I ran into something similar and here is what we came up with. The key issue is that every '(' SpecFlow sees creates a new parameter. In this case, you simply needed to add a noncapture group, '(?:'.

My RegEx Cookbook

As Ouzrzy wrote in his answer, you can add a step arg transform to keep the signature simpler or do it in the step as I have documented below.

Sentences

Scenario: All of these sentences match below definition
    Then The quick red fox jumped over '10, 20, 30' lazy dogs
    Then the quick brown fox jumped over '10,20' lazy dogs
    Then the quick brown fox jumped over '1' lazy dog

Best practice: All parameters (including ints) should be surrounded by single quotes.
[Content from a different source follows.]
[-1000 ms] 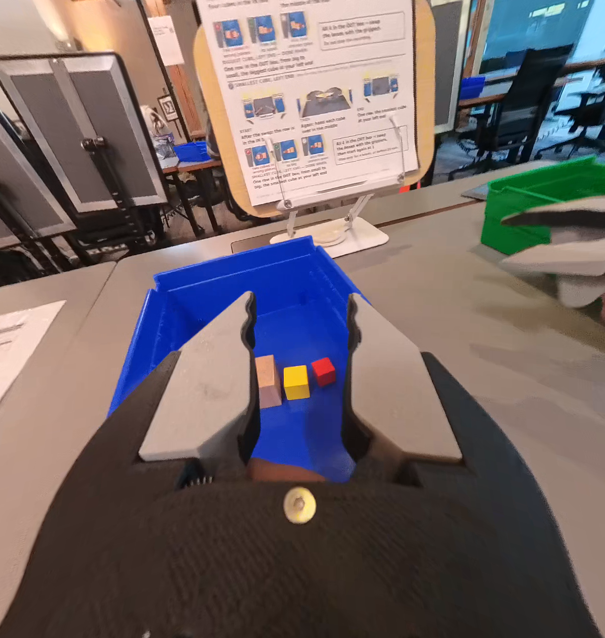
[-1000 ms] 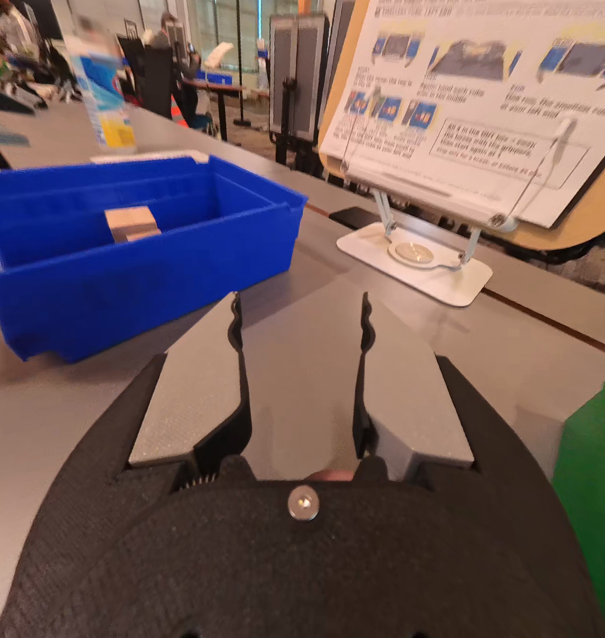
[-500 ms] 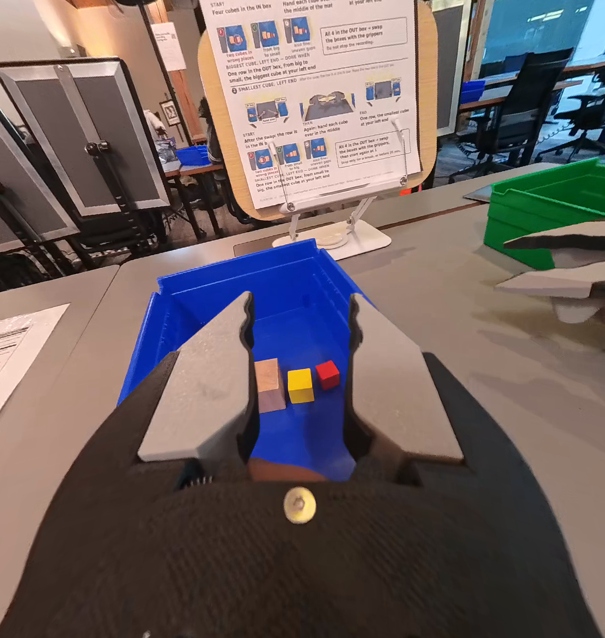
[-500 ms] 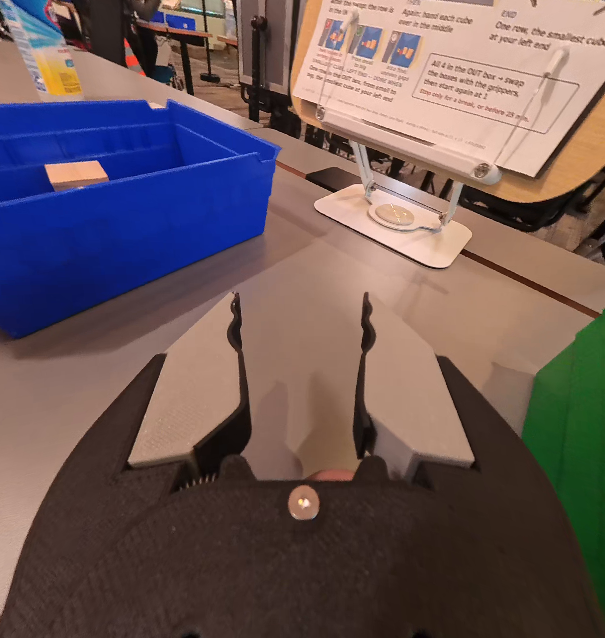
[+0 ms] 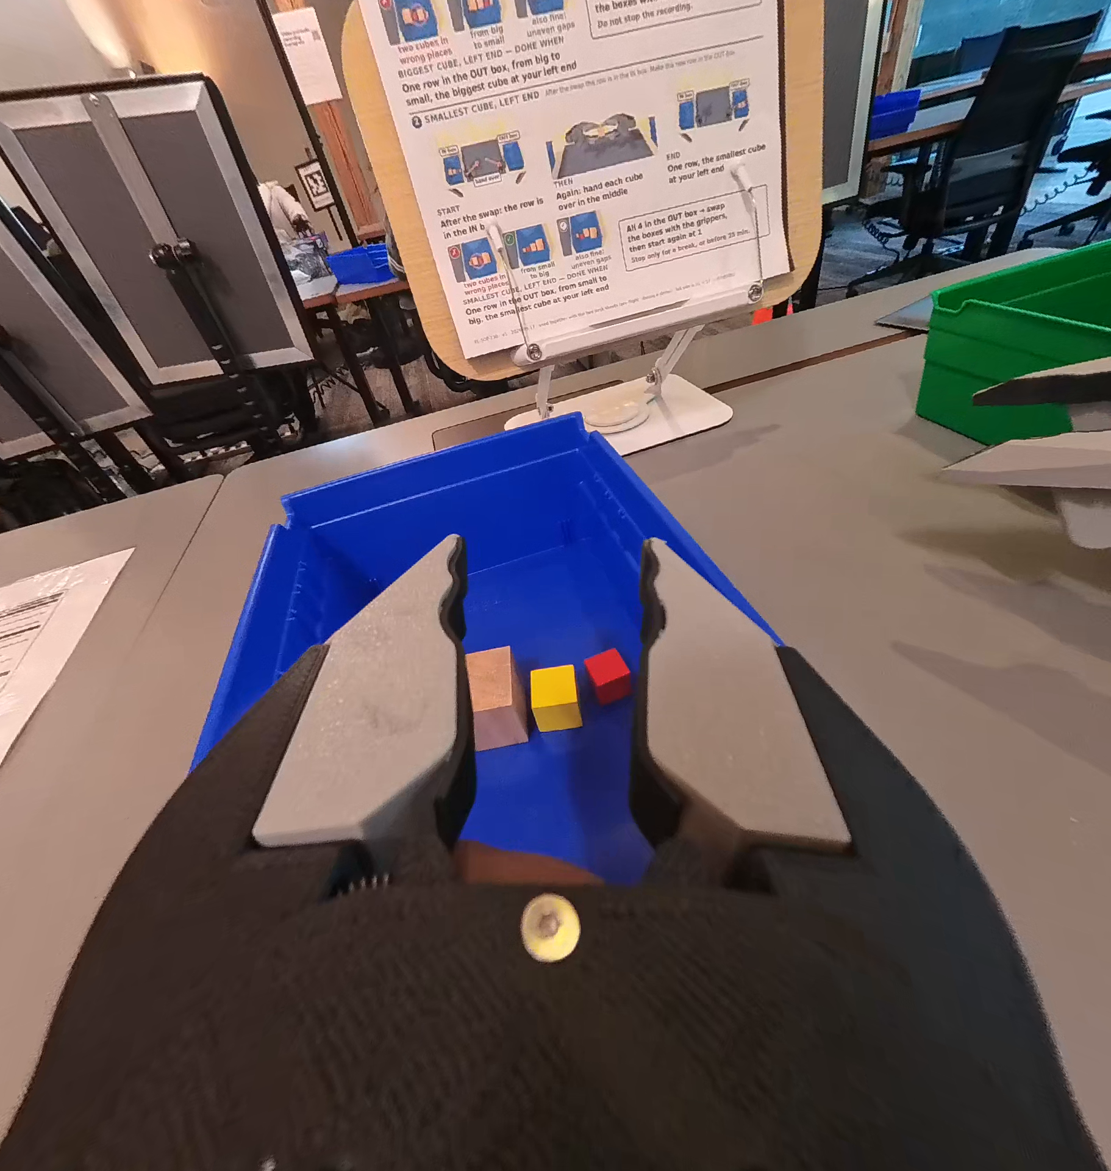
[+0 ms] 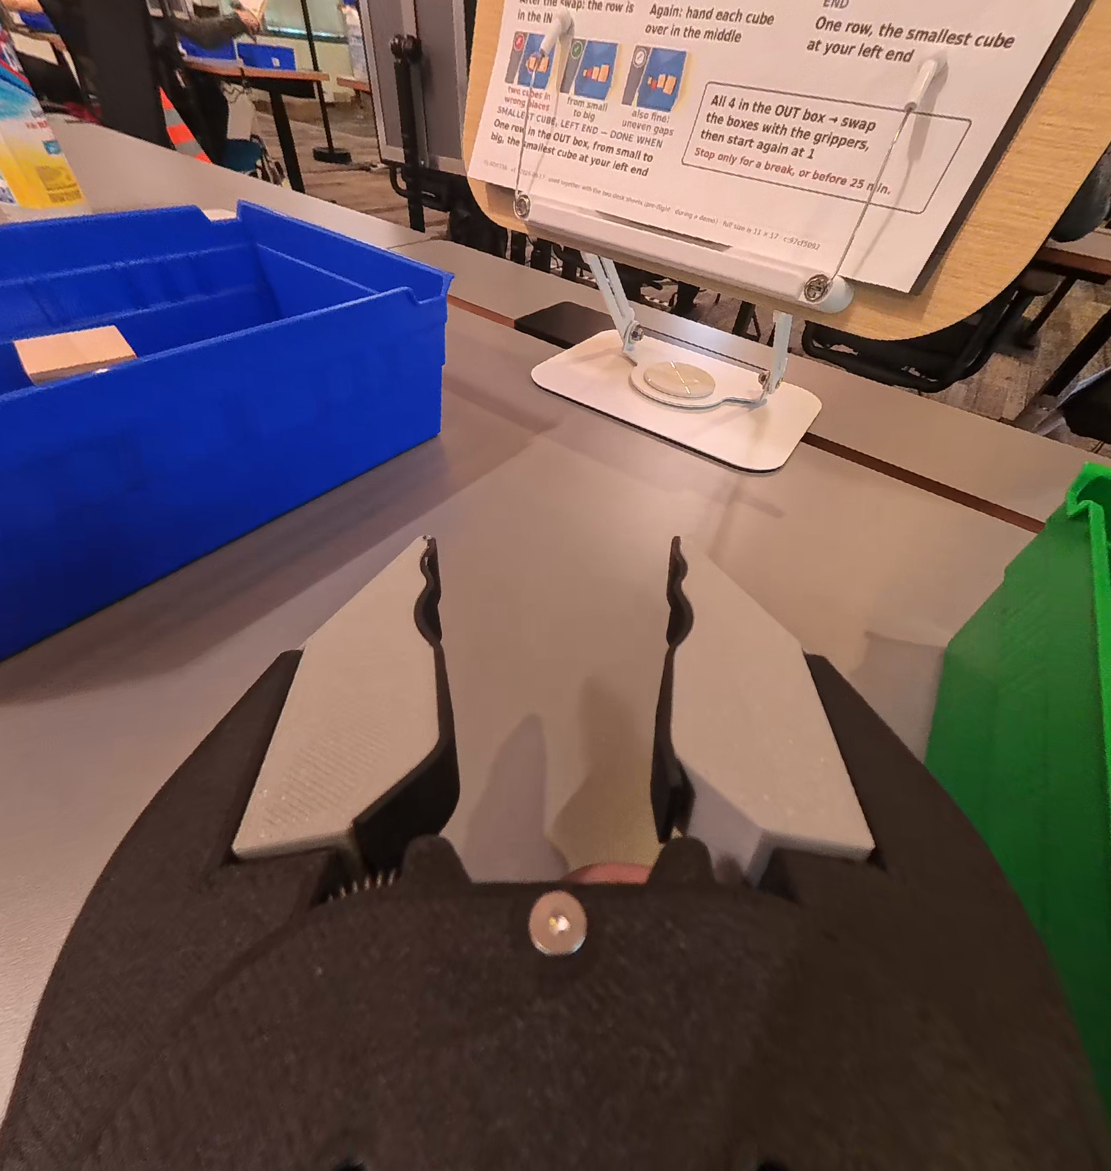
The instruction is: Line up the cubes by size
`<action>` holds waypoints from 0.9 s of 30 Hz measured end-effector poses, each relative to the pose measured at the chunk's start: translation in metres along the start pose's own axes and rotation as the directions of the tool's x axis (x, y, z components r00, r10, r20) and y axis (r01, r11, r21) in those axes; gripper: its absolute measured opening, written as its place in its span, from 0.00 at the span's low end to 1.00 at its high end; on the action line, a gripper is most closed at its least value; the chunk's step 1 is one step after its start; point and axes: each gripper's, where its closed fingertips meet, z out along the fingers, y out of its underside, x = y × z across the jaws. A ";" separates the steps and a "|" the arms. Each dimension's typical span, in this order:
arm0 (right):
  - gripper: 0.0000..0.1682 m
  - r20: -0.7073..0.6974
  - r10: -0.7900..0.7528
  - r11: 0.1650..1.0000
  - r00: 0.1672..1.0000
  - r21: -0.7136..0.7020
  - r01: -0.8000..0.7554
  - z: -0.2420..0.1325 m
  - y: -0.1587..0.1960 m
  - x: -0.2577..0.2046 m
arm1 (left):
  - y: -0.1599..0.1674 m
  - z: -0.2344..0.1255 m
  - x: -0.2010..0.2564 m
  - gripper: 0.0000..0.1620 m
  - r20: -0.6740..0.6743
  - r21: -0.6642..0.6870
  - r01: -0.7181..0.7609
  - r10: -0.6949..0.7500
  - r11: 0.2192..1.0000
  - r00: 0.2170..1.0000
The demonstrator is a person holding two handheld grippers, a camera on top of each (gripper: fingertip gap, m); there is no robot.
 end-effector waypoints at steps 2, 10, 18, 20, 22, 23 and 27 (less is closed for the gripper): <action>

This increases readability and decreases the likely hood of an ambiguous match.

Definition

[Then(@"(?i)t(?-i)he quick (?:brown|red) fox jumped over '(?x)((?:\d+,)*\d+)(?-x)' lazy dogs?")]
public void ThenTheQuickBrownFoxJumpedOverLazyDog(string countCsv)
{
    Console.WriteLine("sum of " + countCsv + " = ");
    var countCollection = countCsv.Split(',').Select(int.Parse);
    Console.WriteLine(countCollection.Sum());
}

Best Practice: Never keep the auto-defined parameter names. Your parameter name should be descriptive not only of its type (int, string, etc.) but also the type of data you would expect (count, filename, etc.).